News

Operating System Security Login and Smart Token Two-Factor Authentication

12/19/2024

As a bridge between computer hardware and software, the operating system is the first line of defense for user identity and data security. The security of the system login process is directly related to the security of user data and system resources. How to make users log into the operating system safely is the direction that system designers and information security practitioners have been working hard on.

Login Credentials for Operating System

Users need to provide login credentials when logging into the operating system. “Username + password” is usually used as the default login credentials. The security of the login process depends on the security of the password.

The rapid development of AI and computer technology also makes passwords easier to crack and attack. Simple passwords are susceptible to brute force cracking or dictionary attacks, resulting in unauthorized access and leakage of user data. Complex passwords are not easy to remember, and they also cause the trouble of forgetting the password and not being able to log in to the system.
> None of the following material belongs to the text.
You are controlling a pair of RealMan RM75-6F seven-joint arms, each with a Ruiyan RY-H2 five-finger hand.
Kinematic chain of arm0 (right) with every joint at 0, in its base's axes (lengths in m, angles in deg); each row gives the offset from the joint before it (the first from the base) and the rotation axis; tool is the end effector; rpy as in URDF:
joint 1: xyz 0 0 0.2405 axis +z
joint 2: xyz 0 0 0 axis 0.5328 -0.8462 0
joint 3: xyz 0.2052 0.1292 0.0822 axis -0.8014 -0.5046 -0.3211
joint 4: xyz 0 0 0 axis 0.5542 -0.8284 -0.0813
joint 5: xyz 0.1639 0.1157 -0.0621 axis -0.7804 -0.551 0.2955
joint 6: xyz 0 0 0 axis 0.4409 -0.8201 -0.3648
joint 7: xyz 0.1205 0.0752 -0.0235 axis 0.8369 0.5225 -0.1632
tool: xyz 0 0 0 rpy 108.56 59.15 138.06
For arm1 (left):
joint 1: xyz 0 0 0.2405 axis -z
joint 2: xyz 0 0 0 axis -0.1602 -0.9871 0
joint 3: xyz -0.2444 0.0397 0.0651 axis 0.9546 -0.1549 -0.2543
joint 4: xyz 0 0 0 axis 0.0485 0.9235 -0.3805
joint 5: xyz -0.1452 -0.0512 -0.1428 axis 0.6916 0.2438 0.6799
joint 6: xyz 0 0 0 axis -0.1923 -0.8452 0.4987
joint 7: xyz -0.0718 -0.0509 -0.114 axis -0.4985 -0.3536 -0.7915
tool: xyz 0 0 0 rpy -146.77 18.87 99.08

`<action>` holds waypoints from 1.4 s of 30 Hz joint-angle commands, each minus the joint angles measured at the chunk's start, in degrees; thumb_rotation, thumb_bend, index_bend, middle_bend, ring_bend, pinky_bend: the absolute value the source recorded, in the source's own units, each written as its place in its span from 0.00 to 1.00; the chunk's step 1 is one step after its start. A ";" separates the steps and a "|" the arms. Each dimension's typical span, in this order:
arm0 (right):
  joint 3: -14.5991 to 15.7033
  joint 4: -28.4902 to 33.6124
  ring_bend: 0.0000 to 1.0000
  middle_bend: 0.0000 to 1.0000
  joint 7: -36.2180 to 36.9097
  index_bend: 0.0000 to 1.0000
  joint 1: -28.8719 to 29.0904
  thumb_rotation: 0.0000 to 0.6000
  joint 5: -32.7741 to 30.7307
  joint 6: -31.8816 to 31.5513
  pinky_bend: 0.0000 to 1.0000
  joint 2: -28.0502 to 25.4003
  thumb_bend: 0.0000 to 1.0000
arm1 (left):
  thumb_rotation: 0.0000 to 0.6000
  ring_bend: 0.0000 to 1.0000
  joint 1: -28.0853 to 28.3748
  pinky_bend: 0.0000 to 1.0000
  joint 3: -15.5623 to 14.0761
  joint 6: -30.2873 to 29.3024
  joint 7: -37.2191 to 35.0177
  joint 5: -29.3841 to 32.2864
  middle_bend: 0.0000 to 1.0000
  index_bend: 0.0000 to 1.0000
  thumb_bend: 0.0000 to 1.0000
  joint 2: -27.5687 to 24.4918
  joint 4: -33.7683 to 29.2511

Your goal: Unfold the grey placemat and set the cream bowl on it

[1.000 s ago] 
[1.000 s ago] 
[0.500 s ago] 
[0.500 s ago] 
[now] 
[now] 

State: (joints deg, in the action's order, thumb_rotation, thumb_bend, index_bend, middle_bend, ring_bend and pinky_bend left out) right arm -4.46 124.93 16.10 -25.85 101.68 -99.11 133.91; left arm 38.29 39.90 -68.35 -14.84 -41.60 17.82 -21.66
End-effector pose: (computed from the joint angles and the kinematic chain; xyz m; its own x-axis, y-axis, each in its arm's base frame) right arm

In order to meet the diversified login requirements and security requirements, the login authentication frameworks of these mainstream operating systems support not only “username + password” login credentials but also biometrics (fingerprint, iris, etc.), PIN, Smart Card, and other login credentials. These credentials can be classified into the following three categories:

a
Knowledge factors:

     Such as passwords, PIN, etc.

b
Knowledge factors:

     Such as passwords, PIN, etc.

c
Characteristic factors:
     Such as fingerprints, irises, and other biological features.

When two or more authentication factors are used in the authentication process, it is called Multi Factor Authentication (MFA). When using two authentication factors, it is also known as Two-Factor Authentication (2FA).

The operating system improves the usability of the login process by providing a variety of login authentication methods. Through multi factor authentication, the security of the system login process is improved.

Introduction of Smart Token

Smart Token is an identity authentication product that combines modern cryptography technology, Smart Card technology, chip integrated circuits, and other technologies. It has a built-in secure storage space to store sensitive data such as user private keys and certificates. The private key is always stored in the secure storage space and cannot be exported. It is characterized by high security and mature technology.

The common Smart Tokens include first generation USBKey, fingerprint USBKey, second-generation USBKey with button display screen, Bluetooth USBKey, etc.

When using the Smart Token for identity authentication, users need to provide two independent authentication factors to complete the authentication process. These factors include Smart Token physical device, PIN, or fingerprints.

Secure Login to Operating Systems with Smart Token

1. Secure Login to Windows System

The login authentication framework and technology of the Windows operating system are constantly developing. Since Vista, Microsoft has abandoned the old GINA authentication framework and introduced a new Credential Provider (CP) authentication framework.

The new CP authentication framework has high scalability, which simplifies the identity authentication process of the third party and facilitates the development and implementation of the CP-based login authentication module by the third party. The latest Windows 11 systems also support this authentication framework.

Accessing the Smart Token authentication module under the CP authentication framework enables you to log in to the Windows system with a Smart Token in Vista and above systems. The introduction of Smart Token authentication can effectively improve the security and convenience of the Windows system login process.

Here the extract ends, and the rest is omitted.